I recently hit some multi-minute delays on my workstation. After investigating I found that the problem was due to a lock being held for five minutes, and during that time the lock-holder was mostly just spinning in a nine-instruction loop.
Coming up with a good title for my blog posts is critical but I immediately realized that the obvious title of “48 processors blocked by nine instructions” was taken already by a post from less than a month earlier. The number of processors blocked is different, and the loop is slightly longer but, really, it’s just deja vu all over again. So, while I will explain the new issue that I found I first want to discuss the question of why this keeps happening.
Why does this happen?
Roughly speaking it’s due to an observation which I’m going to call Dawson’s first law of computing: O(n^2) is the sweet spot of badly scaling algorithms: fast enough to make it into production, but slow enough to make things fall down once it gets there.
What happens is that a developer writes some code and it uses an O(n^2) algorithm. Maybe the developer doesn’t realize, or maybe it’s only O(n^2) because of a bug, or maybe they know it’s O(n^2) and think “that will never matter”. The code’s performance is fine in the lab, and is fine for most users in the wild, but then somebody creates 7,000 processes with App Verifier enabled, or creates a binary with 180,000 CFG entries, or builds a big enough DLL that repeatedly scanning a singly-linked list while linking it consumes all CPU time. When working on startup time for Valve’s Source 2 engine I found many O(n^2) algorithms, each contributing about 30 seconds to startup time, so the problem sneaks up on all sorts of developers.
O(n^2) is the sweet spot of badly scaling algorithms: fast enough to make it into production, but slow enough to make things fall down once it gets there.

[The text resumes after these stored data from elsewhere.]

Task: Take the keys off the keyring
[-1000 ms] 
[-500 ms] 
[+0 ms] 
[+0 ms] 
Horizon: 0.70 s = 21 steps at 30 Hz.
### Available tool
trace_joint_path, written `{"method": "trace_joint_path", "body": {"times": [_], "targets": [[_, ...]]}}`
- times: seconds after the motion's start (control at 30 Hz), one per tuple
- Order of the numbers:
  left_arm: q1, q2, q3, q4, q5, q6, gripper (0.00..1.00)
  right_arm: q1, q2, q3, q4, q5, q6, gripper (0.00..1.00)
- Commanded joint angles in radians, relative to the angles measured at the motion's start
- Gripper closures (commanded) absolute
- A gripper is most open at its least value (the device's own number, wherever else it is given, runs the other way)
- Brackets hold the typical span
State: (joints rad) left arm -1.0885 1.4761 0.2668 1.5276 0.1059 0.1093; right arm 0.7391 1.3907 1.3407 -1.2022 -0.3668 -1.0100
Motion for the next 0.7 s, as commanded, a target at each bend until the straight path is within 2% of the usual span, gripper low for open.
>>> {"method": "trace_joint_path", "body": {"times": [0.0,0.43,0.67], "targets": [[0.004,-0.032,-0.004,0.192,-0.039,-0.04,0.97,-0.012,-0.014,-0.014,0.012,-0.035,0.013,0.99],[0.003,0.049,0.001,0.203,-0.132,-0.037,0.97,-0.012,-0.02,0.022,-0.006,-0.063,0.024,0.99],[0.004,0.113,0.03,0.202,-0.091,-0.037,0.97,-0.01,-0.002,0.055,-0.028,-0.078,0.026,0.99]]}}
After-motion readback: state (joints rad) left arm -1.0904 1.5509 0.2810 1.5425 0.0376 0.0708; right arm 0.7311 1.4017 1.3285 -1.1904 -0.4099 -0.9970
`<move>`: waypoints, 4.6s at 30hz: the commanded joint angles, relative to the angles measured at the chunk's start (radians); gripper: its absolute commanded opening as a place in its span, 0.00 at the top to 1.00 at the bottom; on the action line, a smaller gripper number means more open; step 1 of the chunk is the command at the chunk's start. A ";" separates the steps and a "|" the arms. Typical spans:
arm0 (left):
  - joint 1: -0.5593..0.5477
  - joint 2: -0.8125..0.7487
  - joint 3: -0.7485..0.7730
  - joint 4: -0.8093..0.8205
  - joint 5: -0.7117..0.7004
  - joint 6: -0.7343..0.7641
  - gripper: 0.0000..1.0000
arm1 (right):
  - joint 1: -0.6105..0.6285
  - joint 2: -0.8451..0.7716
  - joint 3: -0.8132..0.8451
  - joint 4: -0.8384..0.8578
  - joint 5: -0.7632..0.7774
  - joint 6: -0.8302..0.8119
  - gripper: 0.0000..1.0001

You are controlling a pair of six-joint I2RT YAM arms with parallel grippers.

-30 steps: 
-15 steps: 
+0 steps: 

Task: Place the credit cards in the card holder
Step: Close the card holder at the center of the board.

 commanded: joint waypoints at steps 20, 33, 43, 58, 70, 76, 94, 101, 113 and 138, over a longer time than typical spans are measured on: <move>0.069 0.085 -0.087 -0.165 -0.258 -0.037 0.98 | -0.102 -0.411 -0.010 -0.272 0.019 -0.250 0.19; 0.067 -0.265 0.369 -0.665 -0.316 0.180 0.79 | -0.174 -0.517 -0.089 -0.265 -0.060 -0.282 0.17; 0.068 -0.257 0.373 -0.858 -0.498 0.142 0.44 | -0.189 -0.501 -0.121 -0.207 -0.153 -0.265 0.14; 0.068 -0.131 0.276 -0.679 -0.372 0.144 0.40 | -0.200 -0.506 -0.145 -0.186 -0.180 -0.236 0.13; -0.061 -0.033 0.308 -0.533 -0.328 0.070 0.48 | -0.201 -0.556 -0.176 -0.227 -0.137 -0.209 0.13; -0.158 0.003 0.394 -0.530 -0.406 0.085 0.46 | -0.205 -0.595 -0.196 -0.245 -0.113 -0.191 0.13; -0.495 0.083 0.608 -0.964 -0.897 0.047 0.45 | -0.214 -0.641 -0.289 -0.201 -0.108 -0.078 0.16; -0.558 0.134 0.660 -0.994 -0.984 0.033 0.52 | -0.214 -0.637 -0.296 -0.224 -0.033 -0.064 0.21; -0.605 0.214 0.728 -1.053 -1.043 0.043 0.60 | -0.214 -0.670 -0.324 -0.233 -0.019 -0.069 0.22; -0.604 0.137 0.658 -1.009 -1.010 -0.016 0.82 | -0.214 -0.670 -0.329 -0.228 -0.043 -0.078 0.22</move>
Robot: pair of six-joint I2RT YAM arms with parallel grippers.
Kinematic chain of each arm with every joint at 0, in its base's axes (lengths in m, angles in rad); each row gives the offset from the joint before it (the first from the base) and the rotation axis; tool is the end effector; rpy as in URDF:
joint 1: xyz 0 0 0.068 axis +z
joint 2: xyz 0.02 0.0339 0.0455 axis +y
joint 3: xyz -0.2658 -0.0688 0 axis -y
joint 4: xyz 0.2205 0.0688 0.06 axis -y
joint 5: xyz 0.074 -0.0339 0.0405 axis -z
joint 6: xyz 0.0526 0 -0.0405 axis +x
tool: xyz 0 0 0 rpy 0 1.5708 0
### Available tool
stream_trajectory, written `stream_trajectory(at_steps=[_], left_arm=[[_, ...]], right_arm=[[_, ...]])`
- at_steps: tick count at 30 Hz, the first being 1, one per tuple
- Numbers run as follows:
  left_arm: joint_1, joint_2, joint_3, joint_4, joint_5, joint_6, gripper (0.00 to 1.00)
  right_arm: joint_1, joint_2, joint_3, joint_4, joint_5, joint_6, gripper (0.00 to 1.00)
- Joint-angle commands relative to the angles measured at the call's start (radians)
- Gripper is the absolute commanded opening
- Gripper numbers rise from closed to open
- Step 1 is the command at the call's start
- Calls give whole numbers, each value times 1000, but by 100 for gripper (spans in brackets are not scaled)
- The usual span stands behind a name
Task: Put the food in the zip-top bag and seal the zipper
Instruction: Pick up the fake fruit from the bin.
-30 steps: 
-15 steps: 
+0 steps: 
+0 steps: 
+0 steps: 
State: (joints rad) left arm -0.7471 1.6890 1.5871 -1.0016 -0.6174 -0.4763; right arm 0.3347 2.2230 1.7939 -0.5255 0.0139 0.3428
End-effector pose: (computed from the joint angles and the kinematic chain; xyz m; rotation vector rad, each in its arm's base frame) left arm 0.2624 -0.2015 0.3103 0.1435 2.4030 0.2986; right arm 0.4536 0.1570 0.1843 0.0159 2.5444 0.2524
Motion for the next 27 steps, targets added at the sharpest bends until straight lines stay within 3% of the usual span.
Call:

For example, App Verifier’s log filename creation is linear, for a given process launch, which is fine until you realize that makes it O(n^2) on the number of processes launched. Sometimes it’s not even obvious that there are nested loops, or it’s not technically O(n^2), or it’s not obvious that the loops can run enough to matter, and yet…
So, beware of this possibility, think about it when coding, see how performance scales on huge workloads, and look for suspicious hot spots when profiling those huge workloads. Or, leave it for me to find and blog about.
Back to our regularly scheduled rant
As usual I was just minding my own business, working away on my obsolete-but-still-powerful 48-logical-processor 96 GiB RAM workstation. I typed ninja chrome to build Chromium and… nothing happened. I watched and waited for twenty seconds and the build still hadn’t started. So, I switched to UIforETW to record an ETW trace, of course. Or, rather, I tried to. UIforETW hung while trying to start trace recording. This is the first time that I’ve seen a bug use defensive measures to stop me from investigating it!
A minute or two later my Chromium build started and UIforETW started tracing, but the trace was too late and I had no clues as to what had just happened. I hate that.
Then a few days later the same thing happened, and UIforETW failed in the same way. This time I left tracing running to circular memory buffers so that I would be ready for the third time the hang happened. However this reduces the performance of my build tools significantly so after a few hours I gave up.
Then the behavior happened again. This time I ran Microsoft’s ETW trace recording tool – wprui – and I was able to start recording. About 40 seconds later my build started running and I had the trace!
Now can I start investigating?
I’d previously noticed in Task Manager that WinMgmt.exe was running during these hangs. Looking at the CPU Usage (Precise) data in WPA confirmed that after more than forty seconds where WinMgmt.exe was almost the only thing running, my machine sprang to life with a burst of activity when WinMgmt.exe was done:
This is all quite suspicious but my discerning readers know that correlation is not causation and they want proof.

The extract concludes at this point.